(Dataset excerpts)
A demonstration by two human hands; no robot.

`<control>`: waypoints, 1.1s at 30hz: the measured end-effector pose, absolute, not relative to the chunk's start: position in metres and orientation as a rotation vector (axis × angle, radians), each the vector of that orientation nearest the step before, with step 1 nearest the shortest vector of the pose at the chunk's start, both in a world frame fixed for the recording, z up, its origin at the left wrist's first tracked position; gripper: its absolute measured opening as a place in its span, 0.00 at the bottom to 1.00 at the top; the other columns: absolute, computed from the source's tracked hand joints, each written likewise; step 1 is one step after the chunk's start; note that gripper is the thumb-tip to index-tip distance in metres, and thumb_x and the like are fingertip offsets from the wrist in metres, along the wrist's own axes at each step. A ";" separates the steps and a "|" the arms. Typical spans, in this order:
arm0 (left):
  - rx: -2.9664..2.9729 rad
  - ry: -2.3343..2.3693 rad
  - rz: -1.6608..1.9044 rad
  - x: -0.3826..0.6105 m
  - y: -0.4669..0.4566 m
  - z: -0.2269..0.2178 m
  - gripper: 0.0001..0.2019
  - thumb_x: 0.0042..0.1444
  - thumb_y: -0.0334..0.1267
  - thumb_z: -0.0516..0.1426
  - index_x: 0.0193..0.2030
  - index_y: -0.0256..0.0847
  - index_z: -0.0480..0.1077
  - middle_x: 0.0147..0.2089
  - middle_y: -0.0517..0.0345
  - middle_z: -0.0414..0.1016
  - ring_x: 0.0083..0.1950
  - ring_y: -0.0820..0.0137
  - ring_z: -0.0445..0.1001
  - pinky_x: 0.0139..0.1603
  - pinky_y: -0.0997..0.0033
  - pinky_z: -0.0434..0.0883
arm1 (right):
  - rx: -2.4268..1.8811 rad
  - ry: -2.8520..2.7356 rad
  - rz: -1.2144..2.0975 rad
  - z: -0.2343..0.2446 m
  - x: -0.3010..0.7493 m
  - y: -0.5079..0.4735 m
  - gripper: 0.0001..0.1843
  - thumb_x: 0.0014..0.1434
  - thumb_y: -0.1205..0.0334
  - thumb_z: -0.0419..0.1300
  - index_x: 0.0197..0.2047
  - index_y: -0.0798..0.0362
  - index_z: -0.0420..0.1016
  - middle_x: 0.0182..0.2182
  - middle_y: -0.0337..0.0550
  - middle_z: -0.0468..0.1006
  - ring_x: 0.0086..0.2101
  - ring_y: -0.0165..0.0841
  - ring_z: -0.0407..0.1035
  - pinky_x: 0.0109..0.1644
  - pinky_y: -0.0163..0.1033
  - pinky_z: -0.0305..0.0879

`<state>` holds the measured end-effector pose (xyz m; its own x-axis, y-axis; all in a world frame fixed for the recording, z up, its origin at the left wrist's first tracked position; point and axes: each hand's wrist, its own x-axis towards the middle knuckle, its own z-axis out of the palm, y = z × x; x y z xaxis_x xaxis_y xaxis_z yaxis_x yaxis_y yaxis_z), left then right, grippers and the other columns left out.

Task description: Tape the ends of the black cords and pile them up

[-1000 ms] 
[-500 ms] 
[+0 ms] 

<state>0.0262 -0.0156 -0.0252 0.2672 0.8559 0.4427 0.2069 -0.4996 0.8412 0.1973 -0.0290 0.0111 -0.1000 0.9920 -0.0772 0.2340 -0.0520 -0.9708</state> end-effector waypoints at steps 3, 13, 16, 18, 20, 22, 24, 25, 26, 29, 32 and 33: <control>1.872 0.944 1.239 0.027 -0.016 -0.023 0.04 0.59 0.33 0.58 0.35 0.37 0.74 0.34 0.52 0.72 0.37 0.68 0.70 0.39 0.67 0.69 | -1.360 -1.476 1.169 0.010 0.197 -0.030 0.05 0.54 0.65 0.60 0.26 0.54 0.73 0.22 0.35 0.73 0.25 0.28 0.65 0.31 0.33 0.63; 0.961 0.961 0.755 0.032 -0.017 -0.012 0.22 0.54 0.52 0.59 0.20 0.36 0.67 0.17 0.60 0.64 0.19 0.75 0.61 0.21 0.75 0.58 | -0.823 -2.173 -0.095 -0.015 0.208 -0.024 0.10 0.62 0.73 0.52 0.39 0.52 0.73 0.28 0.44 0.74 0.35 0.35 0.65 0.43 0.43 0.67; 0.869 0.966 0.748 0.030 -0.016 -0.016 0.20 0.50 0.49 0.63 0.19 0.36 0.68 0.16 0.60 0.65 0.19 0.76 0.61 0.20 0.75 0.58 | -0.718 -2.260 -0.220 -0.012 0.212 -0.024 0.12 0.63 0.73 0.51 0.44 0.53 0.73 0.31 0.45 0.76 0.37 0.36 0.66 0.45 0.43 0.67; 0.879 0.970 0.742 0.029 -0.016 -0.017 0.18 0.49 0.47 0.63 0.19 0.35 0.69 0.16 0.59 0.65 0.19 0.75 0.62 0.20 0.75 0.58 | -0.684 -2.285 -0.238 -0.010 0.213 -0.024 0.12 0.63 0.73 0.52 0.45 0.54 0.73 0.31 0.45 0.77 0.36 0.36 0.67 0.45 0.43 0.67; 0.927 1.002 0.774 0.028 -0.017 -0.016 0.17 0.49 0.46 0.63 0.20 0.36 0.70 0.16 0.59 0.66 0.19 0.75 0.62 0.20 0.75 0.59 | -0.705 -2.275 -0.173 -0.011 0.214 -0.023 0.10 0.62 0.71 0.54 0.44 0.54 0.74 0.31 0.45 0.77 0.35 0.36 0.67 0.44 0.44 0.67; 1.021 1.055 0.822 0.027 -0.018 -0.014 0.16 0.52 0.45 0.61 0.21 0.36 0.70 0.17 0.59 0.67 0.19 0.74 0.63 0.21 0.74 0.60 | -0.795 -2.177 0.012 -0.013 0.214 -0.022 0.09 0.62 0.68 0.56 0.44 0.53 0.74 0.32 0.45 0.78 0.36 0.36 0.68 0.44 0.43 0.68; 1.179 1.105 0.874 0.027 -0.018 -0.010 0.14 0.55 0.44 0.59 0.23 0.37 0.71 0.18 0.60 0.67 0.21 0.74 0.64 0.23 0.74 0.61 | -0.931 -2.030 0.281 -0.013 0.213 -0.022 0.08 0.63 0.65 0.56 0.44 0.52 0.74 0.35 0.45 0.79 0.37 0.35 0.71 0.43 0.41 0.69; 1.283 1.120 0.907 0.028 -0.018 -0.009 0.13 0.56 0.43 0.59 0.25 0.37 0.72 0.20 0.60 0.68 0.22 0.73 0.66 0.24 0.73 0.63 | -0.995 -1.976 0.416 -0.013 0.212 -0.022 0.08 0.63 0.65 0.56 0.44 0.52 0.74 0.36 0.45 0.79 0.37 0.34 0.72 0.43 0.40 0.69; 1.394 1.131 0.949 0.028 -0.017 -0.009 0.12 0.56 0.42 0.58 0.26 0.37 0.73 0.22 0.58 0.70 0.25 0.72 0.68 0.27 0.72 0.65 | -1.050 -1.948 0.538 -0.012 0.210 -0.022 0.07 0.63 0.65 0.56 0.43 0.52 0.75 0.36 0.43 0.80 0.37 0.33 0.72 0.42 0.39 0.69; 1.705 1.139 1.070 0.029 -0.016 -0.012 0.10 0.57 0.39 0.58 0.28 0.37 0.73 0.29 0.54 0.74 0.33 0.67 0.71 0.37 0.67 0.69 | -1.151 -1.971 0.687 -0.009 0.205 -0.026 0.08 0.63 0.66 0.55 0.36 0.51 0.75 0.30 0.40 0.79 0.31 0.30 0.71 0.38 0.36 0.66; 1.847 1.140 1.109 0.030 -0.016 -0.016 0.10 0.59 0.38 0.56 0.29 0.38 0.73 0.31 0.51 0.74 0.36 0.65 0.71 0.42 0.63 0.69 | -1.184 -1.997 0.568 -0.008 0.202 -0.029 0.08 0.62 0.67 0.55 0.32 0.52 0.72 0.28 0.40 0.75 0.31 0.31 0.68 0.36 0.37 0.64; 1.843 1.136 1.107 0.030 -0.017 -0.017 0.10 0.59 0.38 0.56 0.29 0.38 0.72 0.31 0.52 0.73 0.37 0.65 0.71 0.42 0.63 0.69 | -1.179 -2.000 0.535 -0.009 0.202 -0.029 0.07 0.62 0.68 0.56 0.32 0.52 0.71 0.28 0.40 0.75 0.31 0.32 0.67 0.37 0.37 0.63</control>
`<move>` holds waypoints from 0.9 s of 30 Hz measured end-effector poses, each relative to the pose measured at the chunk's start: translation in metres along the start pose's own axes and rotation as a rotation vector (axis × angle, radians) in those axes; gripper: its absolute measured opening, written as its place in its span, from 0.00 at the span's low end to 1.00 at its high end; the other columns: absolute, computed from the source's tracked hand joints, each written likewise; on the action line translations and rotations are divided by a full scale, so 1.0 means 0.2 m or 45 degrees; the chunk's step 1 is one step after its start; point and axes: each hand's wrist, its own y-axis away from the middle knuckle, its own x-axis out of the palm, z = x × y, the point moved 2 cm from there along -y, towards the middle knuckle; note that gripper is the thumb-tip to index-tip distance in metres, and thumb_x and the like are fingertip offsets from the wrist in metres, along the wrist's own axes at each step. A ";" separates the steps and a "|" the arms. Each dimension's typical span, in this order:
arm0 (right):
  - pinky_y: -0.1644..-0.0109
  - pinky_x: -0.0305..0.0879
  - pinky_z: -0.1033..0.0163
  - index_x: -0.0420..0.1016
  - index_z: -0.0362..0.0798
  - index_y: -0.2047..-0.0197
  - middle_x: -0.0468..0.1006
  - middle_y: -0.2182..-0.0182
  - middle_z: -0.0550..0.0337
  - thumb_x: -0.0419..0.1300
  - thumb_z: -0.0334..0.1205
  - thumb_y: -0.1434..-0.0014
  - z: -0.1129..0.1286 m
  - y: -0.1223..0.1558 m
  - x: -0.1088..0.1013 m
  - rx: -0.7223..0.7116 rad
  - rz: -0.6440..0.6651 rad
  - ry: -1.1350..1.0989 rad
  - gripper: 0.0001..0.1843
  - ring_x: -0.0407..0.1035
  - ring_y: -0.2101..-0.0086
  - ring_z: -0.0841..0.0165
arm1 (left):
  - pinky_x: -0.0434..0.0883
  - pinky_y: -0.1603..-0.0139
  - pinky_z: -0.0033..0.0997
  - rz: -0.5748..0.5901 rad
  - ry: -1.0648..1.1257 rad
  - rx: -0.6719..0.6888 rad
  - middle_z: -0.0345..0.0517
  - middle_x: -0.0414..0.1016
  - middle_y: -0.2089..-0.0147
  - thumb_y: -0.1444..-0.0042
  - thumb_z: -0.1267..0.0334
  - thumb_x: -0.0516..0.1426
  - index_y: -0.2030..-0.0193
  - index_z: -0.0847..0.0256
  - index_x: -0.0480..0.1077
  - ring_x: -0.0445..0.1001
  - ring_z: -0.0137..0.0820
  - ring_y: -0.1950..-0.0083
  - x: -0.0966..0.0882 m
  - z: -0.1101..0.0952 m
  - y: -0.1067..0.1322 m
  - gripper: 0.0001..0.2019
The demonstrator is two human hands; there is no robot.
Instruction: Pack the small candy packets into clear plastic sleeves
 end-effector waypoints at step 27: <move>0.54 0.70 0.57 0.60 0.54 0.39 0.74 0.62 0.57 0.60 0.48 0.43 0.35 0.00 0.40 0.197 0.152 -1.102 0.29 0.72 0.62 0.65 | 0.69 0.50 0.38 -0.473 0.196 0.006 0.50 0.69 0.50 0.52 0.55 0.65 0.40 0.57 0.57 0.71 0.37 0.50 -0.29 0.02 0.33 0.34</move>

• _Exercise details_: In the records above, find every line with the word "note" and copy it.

• _Solution for this task_:
`<control>`: waypoints, 1.1s at 30hz: the measured end-effector pose, absolute, not relative to the chunk's start: position in metres and orientation as a rotation vector (axis × angle, radians), each the vector of that orientation nearest the step before, with step 1 nearest the shortest vector of the pose at the chunk's start, both in a world frame fixed for the recording, z up, its origin at the left wrist's first tracked position; gripper: its absolute measured opening as a place in its span, 0.00 at the bottom to 1.00 at the top; the other columns: absolute, computed from the source's tracked hand joints, each written likewise; step 1 is one step after the chunk's start; note that gripper is the thumb-tip to index-tip distance in metres, and thumb_x and the like are fingertip offsets from the wrist in metres, along the wrist's own axes at each step. A ";" separates the steps and a "|" the arms. Typical spans, in this order:
`<move>` holds waypoints from 0.9 s of 30 Hz measured end-effector poses, each relative to the pose measured at the chunk's start: translation in metres along the start pose's own axes and rotation as a rotation vector (axis × angle, radians) in those axes; gripper: its absolute measured opening, written as its place in its span, from 0.00 at the span's low end to 1.00 at its high end; the other columns: absolute, computed from the source's tracked hand joints, each written likewise; on the action line translations and rotations are divided by a full scale, so 1.0 means 0.2 m or 45 degrees; the chunk's step 1 is one step after its start; point and axes: each hand's wrist, its own y-axis away from the middle knuckle, its own x-axis out of the palm, z = x × y, the point moved 2 cm from there along -y, towards the middle knuckle; note that gripper is the thumb-tip to index-tip distance in metres, and thumb_x and the like are fingertip offsets from the wrist in metres, along the wrist's own axes at each step. A ";" separates the steps and a "|" the arms. Each dimension's typical span, in this order:

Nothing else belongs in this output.